Sheikh Salem said last month he expected the economy to contract this year as oil prices slump and economic activity is hit.
KUNA did not say whether the central bank had also decided to cut its repurchase rates. Kuwait last reduced its discount rate by 50 basis points to 3.75 percent in December.
Since the global financial crisis deepened in the autumn, Gulf oil producers announced a slew of measures to unlock credit markets, including in the case of Kuwait guarantees of bank deposits and state equity investments.
“At the moment they are trying to use a number of tools available to support growth,” said Monica Malik, a regional economist at EFG-Hermes in Dubai.
“Although these moves will support bank lending to a degree, we are still forecasting a marked deceleration in credit growth.”
Since approaching 5 percent in late September, the three-month Kuwaiti interbank rate has fallen to 2 percent, indicating that while banks had funds, they were reluctant to extend fresh loans.

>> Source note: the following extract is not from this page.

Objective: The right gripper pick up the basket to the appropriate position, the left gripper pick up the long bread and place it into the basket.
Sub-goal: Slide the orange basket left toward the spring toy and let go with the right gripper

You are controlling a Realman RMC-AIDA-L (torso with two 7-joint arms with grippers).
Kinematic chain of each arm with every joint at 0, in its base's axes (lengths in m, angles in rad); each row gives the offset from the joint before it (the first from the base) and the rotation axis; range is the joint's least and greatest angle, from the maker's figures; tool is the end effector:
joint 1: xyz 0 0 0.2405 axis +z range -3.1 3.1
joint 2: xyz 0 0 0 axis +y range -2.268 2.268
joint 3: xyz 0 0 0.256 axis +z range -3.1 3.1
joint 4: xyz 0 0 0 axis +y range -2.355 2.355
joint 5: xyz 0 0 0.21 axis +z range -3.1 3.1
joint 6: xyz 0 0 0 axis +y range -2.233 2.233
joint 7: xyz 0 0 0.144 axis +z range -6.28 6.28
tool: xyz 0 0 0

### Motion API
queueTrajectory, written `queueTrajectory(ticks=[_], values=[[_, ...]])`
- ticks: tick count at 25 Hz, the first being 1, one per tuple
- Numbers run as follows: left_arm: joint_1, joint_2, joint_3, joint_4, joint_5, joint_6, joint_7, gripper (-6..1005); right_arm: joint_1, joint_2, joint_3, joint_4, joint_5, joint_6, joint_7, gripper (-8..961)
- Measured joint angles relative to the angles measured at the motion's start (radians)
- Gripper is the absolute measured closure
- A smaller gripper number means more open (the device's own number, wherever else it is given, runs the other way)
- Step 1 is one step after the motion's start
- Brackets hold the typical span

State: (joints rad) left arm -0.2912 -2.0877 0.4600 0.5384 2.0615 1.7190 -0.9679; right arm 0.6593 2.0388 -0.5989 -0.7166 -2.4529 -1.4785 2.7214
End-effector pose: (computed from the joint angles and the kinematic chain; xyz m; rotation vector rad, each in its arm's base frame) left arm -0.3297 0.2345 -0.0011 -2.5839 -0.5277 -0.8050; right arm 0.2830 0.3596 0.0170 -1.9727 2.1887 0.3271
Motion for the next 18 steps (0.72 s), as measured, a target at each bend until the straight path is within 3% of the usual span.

Kuwait’s central bank has issued treasury bonds worth about 480 million dinars in the last two months to soak up some of this liquidity.
The latest interest rate move coincides with the enactment of a state support package for the financial sector, Sheikh Salem said on Sunday.
Kuwait’s emir dissolved parliament in March, which gave the government the authority to push through an economic support package by decree that is designed to enable banks to lend about 4 billion dinars ($13.76 billion) in the coming two years.
The plan, which would cost the state 1.5 billion dinars, includes state guarantees of up to 50 percent of new loans.
Sheikh Salem told Reuters last month he expected credit growth of not less than 19-20 percent this year as a result of the bill.
Kuwait, the only Gulf state that does not peg its currency to the U.S. dollar, has also allowed its currency to depreciate in an effort to reduce import costs and help bolster its dollar-denominated oil revenues, the governor said last month.
Several local banks have been demanding the discount rate — which guides lending and deposit rates — to be lowered to help shore up their businesses, according to media reports.